(ORDO NEWS) — Scientists have developed a fabric that works like a microphone, converting sound first into mechanical vibrations and then into electrical signals, similar to how our ears hear.
This new fabric can not only hear your heartbeat, but also allows users to receive phone calls and text messages.
All tissues vibrate in response to audible sounds, although these vibrations, which are on the nanometer scale, are too small to be felt. To capture these subtle signals, the researchers created a flexible fiber that, when woven into fabric, flexes with it, like algae on the surface of the ocean.
How does the tissue that “hears” your body work?
The fiber is made of a piezoelectric material that generates an electrical signal when it is bent or mechanically deformed, allowing the tissue to convert sound vibrations into electrical signals.
The fabric can pick up sounds in the decibel range from the quiet atmosphere of a library to heavy traffic and pinpoint the exact direction from which sudden sounds, such as handclaps, have come.

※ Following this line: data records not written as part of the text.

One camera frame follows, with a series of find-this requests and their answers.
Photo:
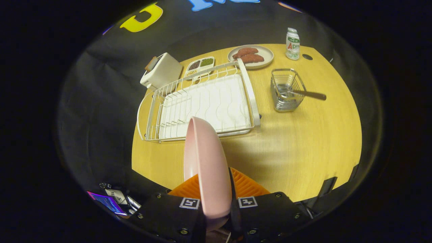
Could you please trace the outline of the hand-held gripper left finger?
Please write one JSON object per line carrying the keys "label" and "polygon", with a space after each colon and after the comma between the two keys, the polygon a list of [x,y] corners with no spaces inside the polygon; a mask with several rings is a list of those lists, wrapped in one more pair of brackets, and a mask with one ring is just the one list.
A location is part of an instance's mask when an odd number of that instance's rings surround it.
{"label": "hand-held gripper left finger", "polygon": [[126,189],[140,208],[126,219],[126,225],[139,232],[145,243],[204,243],[206,220],[200,203],[197,209],[181,207],[182,197],[169,195],[179,186],[182,177],[174,176],[174,183],[162,186],[139,173],[127,173]]}

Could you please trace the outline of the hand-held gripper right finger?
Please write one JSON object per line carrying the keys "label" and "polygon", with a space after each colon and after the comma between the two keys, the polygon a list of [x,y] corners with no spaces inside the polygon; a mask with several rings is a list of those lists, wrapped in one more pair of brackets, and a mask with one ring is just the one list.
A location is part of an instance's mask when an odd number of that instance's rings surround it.
{"label": "hand-held gripper right finger", "polygon": [[229,169],[232,204],[228,228],[232,243],[281,243],[312,221],[310,211],[283,192],[263,186]]}

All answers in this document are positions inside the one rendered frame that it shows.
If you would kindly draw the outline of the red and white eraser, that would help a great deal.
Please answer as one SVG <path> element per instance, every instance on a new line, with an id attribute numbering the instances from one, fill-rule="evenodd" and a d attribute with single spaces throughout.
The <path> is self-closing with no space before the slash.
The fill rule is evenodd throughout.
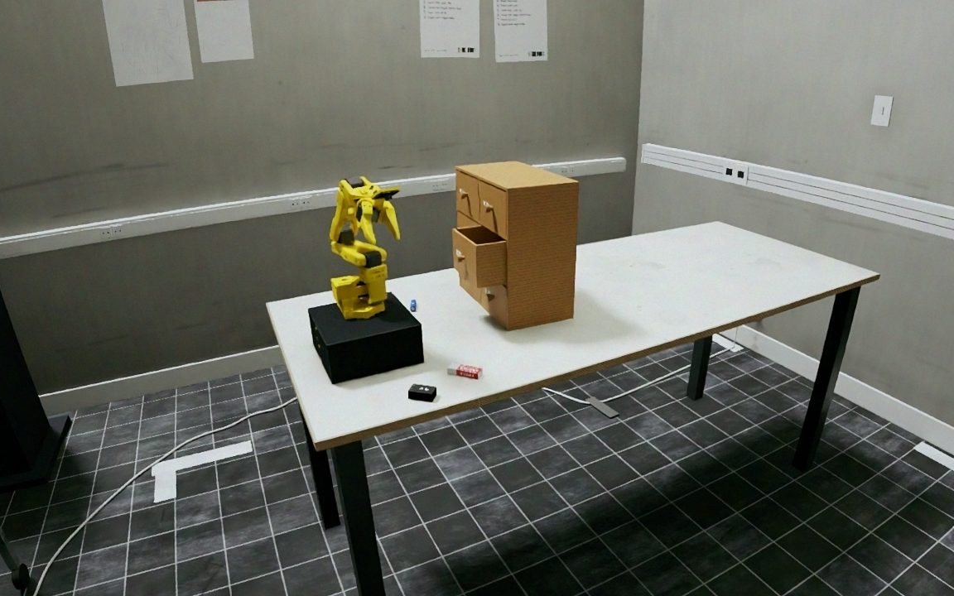
<path id="1" fill-rule="evenodd" d="M 451 363 L 447 368 L 448 374 L 453 374 L 453 376 L 462 376 L 468 378 L 480 378 L 482 376 L 482 368 L 477 368 L 464 363 Z"/>

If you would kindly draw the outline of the brown wooden chest of drawers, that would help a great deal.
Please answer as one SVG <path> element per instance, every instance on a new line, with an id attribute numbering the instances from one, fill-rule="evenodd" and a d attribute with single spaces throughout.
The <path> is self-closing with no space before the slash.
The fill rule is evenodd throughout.
<path id="1" fill-rule="evenodd" d="M 456 166 L 506 191 L 507 331 L 573 320 L 578 246 L 579 181 L 518 161 Z"/>

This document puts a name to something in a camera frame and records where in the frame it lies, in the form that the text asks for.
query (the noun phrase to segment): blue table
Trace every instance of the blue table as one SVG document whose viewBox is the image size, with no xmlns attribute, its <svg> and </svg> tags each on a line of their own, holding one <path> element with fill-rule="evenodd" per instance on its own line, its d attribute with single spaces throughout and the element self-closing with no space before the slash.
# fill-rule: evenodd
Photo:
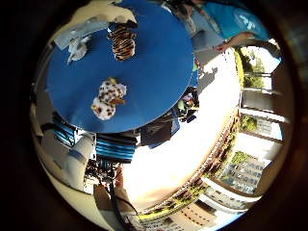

Woven into the lining of a shirt, the fabric can detect the subtle features of the wearer’s heartbeat. The fibers can also be used to generate sound, such as the recording of spoken words, that other tissue can detect. In some ways, it resembles telepathy, only in a technological key.
“When you wear acoustic clothing, you can talk through it, answer phone calls and communicate with other people,” says lead author Wei Yan, an assistant professor at Nanyang Technological University in Singapore.
“In addition, this fabric can seamlessly interact with human skin, allowing wearers to monitor their heart and respiratory status comfortably, continuously, in real time and in the long term.”